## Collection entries
▼

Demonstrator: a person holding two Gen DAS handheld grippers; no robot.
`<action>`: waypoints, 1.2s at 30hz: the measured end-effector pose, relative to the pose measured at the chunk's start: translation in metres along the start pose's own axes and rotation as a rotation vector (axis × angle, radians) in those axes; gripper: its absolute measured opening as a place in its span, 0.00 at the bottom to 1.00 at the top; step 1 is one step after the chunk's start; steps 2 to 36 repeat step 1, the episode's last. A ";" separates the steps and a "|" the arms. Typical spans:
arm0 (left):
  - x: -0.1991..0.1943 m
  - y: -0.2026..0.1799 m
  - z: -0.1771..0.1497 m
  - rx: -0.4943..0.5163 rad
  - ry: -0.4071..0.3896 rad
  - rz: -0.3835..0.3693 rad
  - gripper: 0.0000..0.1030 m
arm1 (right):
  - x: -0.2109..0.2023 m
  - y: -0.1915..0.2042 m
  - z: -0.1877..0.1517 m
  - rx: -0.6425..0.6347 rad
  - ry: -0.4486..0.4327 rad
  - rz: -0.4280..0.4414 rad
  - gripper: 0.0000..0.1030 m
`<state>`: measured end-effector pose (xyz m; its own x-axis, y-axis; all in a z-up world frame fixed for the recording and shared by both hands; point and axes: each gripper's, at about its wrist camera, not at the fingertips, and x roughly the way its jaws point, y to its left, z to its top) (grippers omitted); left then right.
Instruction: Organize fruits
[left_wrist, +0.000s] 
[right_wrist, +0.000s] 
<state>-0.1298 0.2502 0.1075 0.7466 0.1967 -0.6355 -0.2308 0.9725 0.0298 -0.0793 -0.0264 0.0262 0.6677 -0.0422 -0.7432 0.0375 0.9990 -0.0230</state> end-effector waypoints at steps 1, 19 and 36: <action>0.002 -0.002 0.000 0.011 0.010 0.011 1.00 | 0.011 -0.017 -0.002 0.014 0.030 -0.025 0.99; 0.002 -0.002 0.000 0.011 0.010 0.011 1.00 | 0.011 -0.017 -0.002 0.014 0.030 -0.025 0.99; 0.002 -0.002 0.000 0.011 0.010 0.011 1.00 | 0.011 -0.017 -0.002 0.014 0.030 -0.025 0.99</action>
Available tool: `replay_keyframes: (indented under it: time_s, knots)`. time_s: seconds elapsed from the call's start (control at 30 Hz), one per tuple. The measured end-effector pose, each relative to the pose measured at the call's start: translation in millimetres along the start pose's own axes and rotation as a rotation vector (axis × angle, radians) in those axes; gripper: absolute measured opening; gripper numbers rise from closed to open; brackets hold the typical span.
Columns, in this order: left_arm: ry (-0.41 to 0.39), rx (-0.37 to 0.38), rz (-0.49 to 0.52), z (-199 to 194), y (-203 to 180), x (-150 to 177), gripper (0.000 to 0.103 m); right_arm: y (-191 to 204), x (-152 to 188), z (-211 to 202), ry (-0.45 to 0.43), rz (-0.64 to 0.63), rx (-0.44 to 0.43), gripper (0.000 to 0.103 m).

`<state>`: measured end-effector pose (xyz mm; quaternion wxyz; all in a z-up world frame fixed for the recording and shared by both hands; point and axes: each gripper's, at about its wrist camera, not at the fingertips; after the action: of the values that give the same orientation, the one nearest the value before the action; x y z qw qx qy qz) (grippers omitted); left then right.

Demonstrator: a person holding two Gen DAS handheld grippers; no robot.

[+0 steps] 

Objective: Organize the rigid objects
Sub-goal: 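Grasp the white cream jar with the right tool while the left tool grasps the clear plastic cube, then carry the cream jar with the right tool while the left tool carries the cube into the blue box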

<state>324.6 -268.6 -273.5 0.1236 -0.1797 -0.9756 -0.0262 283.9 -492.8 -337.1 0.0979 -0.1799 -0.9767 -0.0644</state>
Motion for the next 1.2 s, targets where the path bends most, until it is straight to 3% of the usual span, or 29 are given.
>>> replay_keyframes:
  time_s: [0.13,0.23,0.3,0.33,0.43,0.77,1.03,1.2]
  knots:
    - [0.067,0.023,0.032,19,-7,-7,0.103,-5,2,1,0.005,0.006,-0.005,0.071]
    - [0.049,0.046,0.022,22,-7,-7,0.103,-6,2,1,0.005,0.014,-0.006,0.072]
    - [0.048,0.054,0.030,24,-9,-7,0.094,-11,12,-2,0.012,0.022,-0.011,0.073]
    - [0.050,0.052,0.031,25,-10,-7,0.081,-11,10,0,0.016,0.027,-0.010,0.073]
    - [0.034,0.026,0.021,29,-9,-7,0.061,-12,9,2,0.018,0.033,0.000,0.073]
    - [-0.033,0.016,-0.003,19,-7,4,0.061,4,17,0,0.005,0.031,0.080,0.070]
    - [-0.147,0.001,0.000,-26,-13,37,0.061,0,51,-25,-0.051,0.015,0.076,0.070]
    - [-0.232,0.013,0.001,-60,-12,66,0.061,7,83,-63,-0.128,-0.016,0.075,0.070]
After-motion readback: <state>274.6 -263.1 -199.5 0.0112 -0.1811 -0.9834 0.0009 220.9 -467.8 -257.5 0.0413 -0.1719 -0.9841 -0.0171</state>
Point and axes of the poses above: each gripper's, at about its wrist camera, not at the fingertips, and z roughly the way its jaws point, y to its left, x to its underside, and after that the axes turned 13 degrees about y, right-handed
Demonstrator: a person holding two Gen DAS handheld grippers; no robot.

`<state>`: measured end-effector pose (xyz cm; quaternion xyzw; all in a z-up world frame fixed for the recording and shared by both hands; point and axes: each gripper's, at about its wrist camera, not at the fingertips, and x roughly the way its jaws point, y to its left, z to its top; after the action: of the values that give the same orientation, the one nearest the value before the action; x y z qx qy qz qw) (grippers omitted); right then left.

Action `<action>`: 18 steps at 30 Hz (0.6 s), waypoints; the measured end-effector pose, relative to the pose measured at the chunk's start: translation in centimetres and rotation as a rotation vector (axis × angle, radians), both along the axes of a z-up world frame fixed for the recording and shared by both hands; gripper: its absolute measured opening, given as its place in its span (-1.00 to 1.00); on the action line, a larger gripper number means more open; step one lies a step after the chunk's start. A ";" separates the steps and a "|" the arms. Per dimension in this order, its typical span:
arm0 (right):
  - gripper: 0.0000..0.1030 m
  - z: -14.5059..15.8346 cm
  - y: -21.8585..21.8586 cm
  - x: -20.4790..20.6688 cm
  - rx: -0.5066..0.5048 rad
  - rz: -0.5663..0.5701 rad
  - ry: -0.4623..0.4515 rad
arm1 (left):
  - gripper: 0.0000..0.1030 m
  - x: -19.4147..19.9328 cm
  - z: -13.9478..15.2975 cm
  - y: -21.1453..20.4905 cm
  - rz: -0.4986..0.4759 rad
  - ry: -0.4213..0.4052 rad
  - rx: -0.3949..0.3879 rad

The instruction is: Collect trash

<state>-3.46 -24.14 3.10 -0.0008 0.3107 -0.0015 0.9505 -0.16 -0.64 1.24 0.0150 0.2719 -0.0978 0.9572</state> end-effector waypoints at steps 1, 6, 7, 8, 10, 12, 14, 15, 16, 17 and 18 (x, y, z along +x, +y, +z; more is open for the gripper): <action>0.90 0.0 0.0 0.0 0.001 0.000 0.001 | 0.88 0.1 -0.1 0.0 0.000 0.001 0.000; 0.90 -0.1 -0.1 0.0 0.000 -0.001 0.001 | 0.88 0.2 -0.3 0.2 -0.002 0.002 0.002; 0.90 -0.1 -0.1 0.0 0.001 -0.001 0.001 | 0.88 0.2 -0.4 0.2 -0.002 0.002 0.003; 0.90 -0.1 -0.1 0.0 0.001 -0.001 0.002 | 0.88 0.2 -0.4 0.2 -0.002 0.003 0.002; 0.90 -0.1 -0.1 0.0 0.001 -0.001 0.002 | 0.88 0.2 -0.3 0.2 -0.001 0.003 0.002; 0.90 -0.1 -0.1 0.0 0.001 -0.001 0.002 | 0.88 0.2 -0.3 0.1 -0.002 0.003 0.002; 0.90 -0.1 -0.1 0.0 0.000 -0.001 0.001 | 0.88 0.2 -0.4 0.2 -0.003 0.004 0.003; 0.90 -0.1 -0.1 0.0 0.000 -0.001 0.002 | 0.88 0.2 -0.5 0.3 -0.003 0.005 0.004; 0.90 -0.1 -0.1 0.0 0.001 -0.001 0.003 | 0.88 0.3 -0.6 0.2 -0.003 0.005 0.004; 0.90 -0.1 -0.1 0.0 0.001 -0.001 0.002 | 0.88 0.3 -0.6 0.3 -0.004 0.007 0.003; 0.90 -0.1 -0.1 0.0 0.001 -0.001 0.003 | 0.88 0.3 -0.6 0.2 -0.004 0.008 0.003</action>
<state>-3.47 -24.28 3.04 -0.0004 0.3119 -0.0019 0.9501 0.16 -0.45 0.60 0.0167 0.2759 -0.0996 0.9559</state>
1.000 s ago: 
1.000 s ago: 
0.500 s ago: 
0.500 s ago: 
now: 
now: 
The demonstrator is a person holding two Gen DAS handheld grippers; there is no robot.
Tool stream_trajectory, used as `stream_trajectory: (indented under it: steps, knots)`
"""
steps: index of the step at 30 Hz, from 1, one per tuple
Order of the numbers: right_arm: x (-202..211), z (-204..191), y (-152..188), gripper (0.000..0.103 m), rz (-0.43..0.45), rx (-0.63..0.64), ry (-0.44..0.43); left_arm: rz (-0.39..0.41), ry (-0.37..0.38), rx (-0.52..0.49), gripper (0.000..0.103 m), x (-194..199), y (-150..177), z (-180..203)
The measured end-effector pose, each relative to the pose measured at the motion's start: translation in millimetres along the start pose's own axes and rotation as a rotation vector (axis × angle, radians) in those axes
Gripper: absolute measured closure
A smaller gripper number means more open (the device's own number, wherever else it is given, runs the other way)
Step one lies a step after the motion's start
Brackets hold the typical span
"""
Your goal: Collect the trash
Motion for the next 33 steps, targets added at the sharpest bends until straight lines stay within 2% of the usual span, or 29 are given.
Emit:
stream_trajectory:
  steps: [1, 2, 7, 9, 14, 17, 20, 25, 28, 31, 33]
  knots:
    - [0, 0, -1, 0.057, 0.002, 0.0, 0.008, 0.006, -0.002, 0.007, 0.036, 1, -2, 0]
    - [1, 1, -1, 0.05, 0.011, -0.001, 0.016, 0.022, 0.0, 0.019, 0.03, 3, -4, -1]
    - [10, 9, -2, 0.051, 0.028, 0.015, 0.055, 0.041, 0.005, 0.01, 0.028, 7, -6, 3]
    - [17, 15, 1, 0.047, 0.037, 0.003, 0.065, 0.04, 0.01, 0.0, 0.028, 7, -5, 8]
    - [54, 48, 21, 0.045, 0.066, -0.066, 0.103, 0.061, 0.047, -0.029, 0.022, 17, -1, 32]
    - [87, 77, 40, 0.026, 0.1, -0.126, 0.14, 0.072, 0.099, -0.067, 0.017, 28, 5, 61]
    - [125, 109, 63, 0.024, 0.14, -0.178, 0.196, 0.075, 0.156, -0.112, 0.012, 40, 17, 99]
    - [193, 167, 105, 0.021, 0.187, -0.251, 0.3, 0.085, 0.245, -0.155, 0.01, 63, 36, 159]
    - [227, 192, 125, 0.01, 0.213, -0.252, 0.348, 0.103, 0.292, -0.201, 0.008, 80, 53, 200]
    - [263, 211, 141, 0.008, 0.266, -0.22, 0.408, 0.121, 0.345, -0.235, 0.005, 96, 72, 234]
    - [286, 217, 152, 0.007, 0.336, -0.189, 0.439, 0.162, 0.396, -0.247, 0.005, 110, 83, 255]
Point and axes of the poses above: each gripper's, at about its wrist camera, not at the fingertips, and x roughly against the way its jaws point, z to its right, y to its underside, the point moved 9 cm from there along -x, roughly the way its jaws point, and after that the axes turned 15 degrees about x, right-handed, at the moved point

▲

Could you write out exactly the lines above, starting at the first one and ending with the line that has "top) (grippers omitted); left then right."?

## RESPONSE
Demonstrator: a person holding two Gen DAS handheld grippers; no robot.
`<action>`: waypoints, 1.2s at 30hz: the measured end-effector pose, relative to the pose measured at the chunk's start: translation in metres along the start pose's own axes and rotation as a rotation vector (axis × angle, radians) in those axes; gripper: its absolute measured opening as a place in its span, 0.00 at the bottom to 1.00 at the top; step 1 is one step after the chunk's start; steps 2 to 36 repeat step 1, the episode's last. A ";" separates the steps and a "|" the arms. Typical spans:
arm0 (left):
  - x: -0.1991..0.1943 m
  - y: -0.2026..0.1799 m
  - z: -0.1771..0.1497 m
  - rx: -0.4943..0.5163 rad
  - ry: -0.4071..0.3896 rad
  - rz: -0.3835..0.3693 rad
  - gripper: 0.0000..0.1030 m
arm1 (right):
  - x: -0.2109..0.2023 m
  - y: -0.1915..0.2042 m
  - z: -0.1877..0.1517 m
  - rx: -0.6425..0.6347 rad
  - ry: -0.4486..0.4327 rad
  - rz: -0.4280..0.4414 rad
  - gripper: 0.0000..0.1030 m
`<state>`: measured end-effector pose (xyz m; its own x-axis, y-axis; all in a z-up world frame fixed for the recording and shared by both hands; point and axes: each gripper's, at about its wrist camera, not at the fingertips, and x roughly the way its jaws point, y to its left, z to its top) (grippers omitted); left then right.

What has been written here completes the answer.